◆ WORK INSTRUCTION: Could you filter the listing for lines with the word "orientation" and return them?

* * * * * * *

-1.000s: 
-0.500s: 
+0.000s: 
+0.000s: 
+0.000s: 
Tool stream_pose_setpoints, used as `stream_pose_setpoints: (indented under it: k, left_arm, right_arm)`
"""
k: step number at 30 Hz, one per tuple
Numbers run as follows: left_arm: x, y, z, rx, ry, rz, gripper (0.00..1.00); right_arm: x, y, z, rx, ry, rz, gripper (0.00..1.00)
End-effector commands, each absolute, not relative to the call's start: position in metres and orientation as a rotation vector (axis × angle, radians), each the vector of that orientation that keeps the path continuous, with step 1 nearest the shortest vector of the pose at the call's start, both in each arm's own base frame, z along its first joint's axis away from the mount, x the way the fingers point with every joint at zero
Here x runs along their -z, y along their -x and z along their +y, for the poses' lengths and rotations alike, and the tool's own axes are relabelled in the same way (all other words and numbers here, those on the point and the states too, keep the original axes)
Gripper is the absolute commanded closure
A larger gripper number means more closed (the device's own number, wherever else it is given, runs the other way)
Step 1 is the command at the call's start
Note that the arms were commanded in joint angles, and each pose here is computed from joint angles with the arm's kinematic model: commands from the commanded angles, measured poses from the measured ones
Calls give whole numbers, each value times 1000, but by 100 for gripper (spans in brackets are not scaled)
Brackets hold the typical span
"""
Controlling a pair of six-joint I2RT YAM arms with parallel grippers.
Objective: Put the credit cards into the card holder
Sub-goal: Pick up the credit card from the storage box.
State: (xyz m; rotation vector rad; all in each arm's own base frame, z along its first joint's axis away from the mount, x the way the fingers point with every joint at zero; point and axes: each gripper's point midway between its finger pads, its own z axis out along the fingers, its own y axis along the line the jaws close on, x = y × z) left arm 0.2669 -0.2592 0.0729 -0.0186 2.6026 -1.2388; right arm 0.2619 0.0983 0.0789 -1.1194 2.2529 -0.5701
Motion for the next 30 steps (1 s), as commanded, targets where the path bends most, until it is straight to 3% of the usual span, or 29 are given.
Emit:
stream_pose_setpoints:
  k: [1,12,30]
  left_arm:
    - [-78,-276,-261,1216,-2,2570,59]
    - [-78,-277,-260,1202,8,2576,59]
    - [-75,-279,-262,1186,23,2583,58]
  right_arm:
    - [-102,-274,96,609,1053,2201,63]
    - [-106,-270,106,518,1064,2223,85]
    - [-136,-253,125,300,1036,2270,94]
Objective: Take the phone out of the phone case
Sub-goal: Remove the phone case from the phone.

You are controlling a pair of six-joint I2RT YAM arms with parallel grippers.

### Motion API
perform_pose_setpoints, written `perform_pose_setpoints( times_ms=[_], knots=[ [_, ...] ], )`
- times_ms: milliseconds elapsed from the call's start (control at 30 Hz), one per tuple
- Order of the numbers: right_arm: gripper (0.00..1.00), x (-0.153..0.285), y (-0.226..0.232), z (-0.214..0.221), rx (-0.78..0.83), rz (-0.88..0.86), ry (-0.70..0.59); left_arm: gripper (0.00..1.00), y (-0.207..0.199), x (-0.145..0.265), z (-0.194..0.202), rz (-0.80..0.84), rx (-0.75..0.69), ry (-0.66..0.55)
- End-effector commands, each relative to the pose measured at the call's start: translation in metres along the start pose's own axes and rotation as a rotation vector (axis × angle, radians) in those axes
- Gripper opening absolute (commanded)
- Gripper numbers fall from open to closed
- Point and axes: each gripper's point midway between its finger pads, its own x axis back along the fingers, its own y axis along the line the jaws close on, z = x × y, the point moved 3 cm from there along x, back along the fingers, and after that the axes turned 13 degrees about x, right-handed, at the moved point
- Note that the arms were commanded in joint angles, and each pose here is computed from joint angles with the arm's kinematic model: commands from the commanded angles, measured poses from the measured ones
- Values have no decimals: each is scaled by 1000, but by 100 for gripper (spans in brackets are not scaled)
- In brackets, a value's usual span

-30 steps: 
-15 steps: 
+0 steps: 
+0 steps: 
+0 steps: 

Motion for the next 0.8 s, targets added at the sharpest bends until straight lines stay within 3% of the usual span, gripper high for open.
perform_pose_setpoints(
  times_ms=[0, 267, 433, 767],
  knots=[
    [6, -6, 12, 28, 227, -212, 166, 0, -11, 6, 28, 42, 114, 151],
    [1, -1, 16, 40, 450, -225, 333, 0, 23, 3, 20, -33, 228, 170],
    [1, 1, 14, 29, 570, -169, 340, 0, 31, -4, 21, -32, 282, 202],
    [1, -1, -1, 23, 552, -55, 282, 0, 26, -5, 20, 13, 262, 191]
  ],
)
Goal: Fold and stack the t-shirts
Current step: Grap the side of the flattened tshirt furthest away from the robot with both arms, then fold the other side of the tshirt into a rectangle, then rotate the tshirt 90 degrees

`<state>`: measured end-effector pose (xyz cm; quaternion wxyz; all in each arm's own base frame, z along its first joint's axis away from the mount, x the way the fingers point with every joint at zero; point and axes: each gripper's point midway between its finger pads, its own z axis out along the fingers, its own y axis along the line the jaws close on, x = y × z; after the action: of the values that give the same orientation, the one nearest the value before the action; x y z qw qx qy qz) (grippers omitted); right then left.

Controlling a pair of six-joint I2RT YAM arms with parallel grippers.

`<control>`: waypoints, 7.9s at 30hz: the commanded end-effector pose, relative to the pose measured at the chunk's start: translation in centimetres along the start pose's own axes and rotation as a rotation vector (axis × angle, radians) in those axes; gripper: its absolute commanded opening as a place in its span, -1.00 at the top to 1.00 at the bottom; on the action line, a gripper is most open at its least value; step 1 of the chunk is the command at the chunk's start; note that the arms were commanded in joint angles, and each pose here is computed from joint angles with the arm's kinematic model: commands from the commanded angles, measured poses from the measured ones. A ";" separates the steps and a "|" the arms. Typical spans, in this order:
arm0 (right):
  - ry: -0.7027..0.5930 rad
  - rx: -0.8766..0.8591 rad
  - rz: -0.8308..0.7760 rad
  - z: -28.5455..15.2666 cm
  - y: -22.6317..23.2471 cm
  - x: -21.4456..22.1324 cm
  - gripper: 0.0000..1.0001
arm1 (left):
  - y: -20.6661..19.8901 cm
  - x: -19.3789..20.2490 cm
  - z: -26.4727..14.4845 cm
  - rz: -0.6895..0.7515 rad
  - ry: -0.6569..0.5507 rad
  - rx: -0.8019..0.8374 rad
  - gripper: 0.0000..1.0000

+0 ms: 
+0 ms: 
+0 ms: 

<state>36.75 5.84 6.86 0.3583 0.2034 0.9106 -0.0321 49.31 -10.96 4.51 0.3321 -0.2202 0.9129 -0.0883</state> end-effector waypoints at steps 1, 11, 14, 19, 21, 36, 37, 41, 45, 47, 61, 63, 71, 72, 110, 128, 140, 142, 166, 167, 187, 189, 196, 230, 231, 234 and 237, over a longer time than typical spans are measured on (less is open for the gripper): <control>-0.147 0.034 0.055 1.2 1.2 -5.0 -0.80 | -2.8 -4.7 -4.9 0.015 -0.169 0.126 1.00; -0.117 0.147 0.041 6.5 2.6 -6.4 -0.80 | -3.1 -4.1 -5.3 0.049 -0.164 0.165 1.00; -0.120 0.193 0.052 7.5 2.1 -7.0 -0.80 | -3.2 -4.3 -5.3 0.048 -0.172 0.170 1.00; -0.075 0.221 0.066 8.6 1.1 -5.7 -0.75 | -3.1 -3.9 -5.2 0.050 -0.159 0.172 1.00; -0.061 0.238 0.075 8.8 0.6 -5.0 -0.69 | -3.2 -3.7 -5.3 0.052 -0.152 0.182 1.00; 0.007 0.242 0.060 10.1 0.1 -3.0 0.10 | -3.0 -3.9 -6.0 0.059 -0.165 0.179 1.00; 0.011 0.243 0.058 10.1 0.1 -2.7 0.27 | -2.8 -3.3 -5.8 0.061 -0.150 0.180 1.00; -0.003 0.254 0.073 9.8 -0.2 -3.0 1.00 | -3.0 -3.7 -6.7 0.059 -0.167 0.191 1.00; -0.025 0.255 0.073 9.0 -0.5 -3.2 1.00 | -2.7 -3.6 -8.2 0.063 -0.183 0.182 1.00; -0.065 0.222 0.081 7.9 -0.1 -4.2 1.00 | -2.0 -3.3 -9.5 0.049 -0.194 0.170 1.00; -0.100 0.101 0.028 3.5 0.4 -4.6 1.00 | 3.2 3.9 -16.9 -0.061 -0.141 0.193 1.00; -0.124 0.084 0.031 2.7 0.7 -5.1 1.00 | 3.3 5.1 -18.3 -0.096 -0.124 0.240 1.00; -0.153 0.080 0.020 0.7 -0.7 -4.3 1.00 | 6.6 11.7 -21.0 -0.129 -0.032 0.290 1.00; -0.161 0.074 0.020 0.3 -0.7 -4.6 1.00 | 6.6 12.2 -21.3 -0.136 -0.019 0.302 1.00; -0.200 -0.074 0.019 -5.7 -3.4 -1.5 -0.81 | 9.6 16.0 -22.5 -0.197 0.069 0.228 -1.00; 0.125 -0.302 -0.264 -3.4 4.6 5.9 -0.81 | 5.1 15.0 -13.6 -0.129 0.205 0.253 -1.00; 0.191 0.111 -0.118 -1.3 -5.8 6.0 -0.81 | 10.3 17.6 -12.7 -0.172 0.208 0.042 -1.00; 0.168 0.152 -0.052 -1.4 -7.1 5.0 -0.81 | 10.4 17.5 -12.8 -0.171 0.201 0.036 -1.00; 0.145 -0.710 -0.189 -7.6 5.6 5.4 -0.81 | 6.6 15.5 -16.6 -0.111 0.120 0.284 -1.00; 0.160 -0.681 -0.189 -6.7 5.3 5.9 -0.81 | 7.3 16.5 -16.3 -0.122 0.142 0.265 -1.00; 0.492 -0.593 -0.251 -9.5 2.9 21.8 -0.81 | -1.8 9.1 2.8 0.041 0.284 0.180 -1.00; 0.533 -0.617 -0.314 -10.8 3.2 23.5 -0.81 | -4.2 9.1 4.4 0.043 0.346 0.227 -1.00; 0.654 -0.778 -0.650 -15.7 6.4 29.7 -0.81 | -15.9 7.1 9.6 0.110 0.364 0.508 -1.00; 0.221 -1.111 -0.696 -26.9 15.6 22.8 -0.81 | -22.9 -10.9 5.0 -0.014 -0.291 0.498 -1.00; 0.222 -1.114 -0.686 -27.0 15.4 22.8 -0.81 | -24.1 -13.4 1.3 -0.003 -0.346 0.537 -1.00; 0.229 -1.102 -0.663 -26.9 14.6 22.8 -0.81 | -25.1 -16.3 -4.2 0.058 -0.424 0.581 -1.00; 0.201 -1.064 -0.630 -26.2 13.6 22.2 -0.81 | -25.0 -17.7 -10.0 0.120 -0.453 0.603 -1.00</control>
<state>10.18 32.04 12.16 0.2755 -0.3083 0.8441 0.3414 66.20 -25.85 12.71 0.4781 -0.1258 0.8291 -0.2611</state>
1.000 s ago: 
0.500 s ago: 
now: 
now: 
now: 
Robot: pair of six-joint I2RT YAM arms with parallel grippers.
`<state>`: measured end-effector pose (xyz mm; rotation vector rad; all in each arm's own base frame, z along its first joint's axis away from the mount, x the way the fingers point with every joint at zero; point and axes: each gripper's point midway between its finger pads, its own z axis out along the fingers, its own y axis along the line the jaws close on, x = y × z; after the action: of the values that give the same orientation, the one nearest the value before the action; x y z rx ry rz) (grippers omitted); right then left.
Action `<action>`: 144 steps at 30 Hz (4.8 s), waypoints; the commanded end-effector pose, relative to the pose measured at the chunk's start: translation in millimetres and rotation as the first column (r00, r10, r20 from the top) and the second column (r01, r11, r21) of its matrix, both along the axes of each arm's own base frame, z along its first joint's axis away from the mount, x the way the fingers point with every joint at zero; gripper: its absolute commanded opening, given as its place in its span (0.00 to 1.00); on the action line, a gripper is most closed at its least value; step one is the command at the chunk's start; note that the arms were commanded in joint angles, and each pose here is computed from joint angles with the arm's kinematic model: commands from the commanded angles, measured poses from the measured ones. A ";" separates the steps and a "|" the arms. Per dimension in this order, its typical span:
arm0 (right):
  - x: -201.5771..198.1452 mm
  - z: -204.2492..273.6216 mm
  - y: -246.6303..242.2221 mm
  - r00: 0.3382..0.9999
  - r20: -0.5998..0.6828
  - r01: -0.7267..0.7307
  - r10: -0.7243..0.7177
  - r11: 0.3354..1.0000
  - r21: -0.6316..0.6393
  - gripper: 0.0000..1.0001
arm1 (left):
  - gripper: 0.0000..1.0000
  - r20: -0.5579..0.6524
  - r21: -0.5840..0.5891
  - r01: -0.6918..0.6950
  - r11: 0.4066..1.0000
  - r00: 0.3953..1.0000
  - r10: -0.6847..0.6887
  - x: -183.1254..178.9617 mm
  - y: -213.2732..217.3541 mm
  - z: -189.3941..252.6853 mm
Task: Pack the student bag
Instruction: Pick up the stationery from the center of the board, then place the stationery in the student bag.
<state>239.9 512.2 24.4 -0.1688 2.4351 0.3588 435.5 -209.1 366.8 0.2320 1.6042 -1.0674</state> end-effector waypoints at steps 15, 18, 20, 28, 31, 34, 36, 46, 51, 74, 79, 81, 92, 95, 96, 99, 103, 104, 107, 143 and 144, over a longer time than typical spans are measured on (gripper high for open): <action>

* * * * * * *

◆ RESPONSE AREA:
End-effector commands, each absolute, not relative to the call's start: position in metres and orientation as a rotation vector (axis × angle, radians), each the vector of that orientation that keeps the path continuous, with step 1 nearest the shortest vector of the pose at the call's start, both in each arm's own base frame, z along its first joint's axis away from the mount, x the way the fingers point with every joint at zero
`<state>`: measured end-effector pose (xyz cm; quaternion wxyz; all in each arm's own base frame, z along its first joint's axis away from the mount, x the way the fingers point with every joint at zero; point and axes: each gripper's point midway between its finger pads, its own z axis out along the fingers, its own y axis along the line the jaws close on, x = y × z; after the action: of the values that give the same orientation, the one nearest the value before the action; x y z qw qx qy qz) (grippers omitted); right then left.
`<state>`: measured end-effector pose (xyz mm; rotation vector rad; all in each arm's own base frame, z along its first joint's axis away from the mount, x the way the fingers point with every joint at zero; point and axes: each gripper's point midway between its finger pads, its own z axis out along the fingers, its own y axis along the line the jaws close on, x = y × z; after the action: of the values that give the same orientation, the one nearest the value before the action; x y z rx ry rz) (grippers omitted); right then left.

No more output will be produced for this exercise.